On 12/20/2014 12:52 AM, Zygo Blaxell wrote:
On Fri, Dec 19, 2014 at 04:17:08PM -0500, Josef Bacik wrote:
And for your inode you now have this
inode 256, file offset 0, size 4k, offset 0, diskebytenr (123+302g),
disklen 4k
inode 256, file offset 4k, size 302g-4k, offset 4k, diskbytenr 123,
disklen 302g
and in your extent tree you have
extent bytenr 123, len 302g, refs 1
extent bytenr whatever, len 4k, refs 1
See that? Your file is still the same size, it is still 302g. If you
cp'ed it right now it would copy 302g of information. But what you have
actually allocated on disk? Well that's now 302g + 4k. Now lets say
your virt thing decides to write to the middle, lets say at offset 12k,
now you have this
inode 256, file offset 0, size 4k, offset 0, diskebytenr (123+302g),
disklen 4k
inode 256, file offset 4k, size 3k, offset 4k, diskbytenr 123, disklen 302g
inode 256, file offset 12k, size 4k, offset 0, diskebytenr whatever,
disklen 4k
inode 256, file offset 16k, size 302g - 16k, offset 16k, diskbytenr 123,
disklen 302g
and in the extent tree you have this
extent bytenr 123, len 302g, refs 2
extent bytenr whatever, len 4k, refs 1
extent bytenr notimportant, len 4k, refs 1
See that refs 2 change? We split the original extent, so we have 2 file
extents pointing to the same physical extents, so we bumped the ref
count. This will happen over and over again until we have completely
overwritten the original extent, at which point your space usage will go
back down to ~302g.
Wait, *what*?
OK, I did a small experiment, and found that btrfs actually does do
something like this. Can't argue with fact, though it would be nice if
btrfs could be smarter and drop unused portions of the original extent
sooner. :-P
So we've thought about changing this, and will eventually, but it's kind
of difficult. Above is an example of what happens currently, so the
split code for file extents is kind of big and scary, check
__btrfs_drop_extents. We would have to fix that to adjust the
disk_bytenr and disk_num_bytes, which isn't too bad since we already are
doing this dance and adjusting offset. The trick would be when updating
the extent references, we would have to split those extents. So say we
have a 128mb extent and we write 4k at 1mb. If we split the extent refs
we'd have this afterwards
(note this isn't how they'd be ordered on disk, just written this way so
it makes logical sense)
extent bytenr 0, len 1mb, refs 1
extent bytenr 128mb, len 4k, refs 1
extent bytenr 1mb+4k, len 128mb-4k, refs 1
Ok so now we have 3 extents in the extent tree to describe essentially 2
ranges that are in use, but we get back the 4k so that's nice. But wait
there's more! What if we're snapshotted? We can't just drop that 4k
because somebody else has a reference to it. So what do we do? Well we
could do something like this
extent bytenr 0, len 1mb, refs 1
extent bytenr 0, len 128mb, refs 1
extent bytenr 128mb, len 4k, refs 1
extent bytenr 1mb+4k, len 128mb-4k, refs 1
This creates all sorts of problems for us. We now have two extents with
the same bytenr but with different lengths. This could be ok, we'd have
to add a bunch of checks to make sure we're looking at the right extent,
but it wouldn't be horrible. I imagine we'd be fixing weird corruption
bugs for a few releases though while we found all of the corner cases we
missed.
Then there is the problem of actually returning the free space. Now if
we drop all of the refs for an extent we know the space is free and we
return it to the allocator. With the above example we can't do that
anymore, we have to check the extent tree for any area that is left
overlapping the area we just freed. This add's another search to every
btrfs_free_extent operation, which slows the whole system down and again
leaves us with weird corner cases and pain for the users. Plus this
would be an incompatible format change so would require setting a
feature flag in the fs and rolled to voluntarily.
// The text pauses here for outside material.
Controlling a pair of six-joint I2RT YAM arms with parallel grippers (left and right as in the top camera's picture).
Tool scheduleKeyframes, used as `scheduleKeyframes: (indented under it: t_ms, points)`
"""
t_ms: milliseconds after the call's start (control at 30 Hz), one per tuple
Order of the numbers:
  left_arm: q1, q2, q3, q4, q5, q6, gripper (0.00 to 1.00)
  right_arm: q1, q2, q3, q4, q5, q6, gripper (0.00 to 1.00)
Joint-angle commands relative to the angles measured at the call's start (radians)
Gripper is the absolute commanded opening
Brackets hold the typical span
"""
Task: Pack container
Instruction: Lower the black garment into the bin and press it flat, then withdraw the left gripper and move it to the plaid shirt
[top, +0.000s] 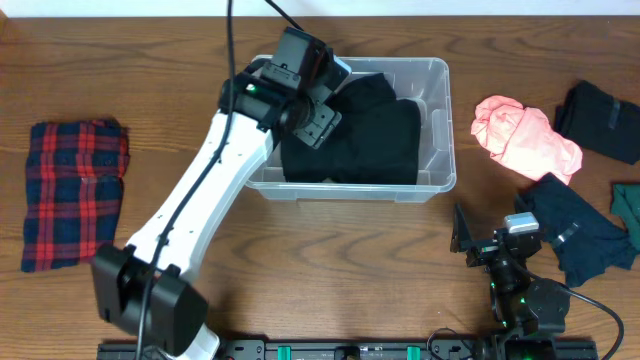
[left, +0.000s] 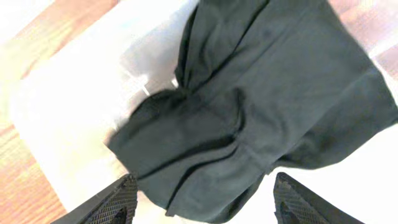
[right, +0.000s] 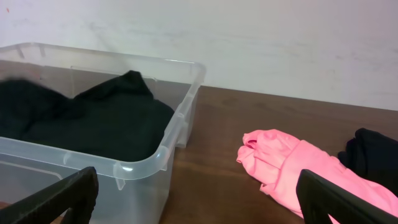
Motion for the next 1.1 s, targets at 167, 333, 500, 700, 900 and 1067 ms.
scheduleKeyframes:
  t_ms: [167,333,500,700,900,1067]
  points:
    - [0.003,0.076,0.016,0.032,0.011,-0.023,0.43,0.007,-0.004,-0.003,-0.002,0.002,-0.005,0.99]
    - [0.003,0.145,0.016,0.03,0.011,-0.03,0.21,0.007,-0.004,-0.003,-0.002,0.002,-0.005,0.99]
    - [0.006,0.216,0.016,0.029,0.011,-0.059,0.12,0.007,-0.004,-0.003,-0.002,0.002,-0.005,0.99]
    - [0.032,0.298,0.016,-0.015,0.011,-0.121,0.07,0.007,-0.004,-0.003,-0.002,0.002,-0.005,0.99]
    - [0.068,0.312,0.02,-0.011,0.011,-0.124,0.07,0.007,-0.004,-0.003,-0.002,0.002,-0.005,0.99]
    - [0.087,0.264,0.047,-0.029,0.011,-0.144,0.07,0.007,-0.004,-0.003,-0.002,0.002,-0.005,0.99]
Now I have another solution, but I'm not convinced it's awesome either.
Take the same example above, but instead we split the original extent
in the extent tree so we avoid all the mess of having overlapping ranges
and get this instead
extent bytenr 0, len 1mb, refs 2
extent bytenr 1mb, len 4k, refs 1 <-- part of the original extent
pointed to by the snapshot
extent bytenr 128mb, len 4k, refs 1
extent bytenr 1mb+4k, len 128mb-4k, refs 2
So yay we've solved the problem of overlapping extents and bonus this is
backwards compatible. So why don't we do this? Well all the reasons I
listed above about corner cases and much pain for our users. This
wouldn't require a format change so everybody would get this behaviour
as soon as we turned it on, and I feel I would be doing a lot of fsck
work for the next 6 months. Plus we would have to add a 'split'
operation to the extent operations that copies all of the extent
references around and drops the proper reference. Keep in mind that
I've been showing a dumbed down version of extent refs, what it would
really look like is this
extent bytenr 0, len 128mb, refs 2
root 5, owner 256, refs 1
root 256, owner 256, refs 1
So when we do our split operation we'd copy this extent entry twice,
update the two sides with their new offset and len, and drop the
original inode from the middle thing, and finally add our new extent.
That is a lot more work for one operation than just adding a new entry
or removing an old entry. Not only is it more work but it adds more
metadata to the extent root, which makes extent operations more
expensive which again slows the whole file system down.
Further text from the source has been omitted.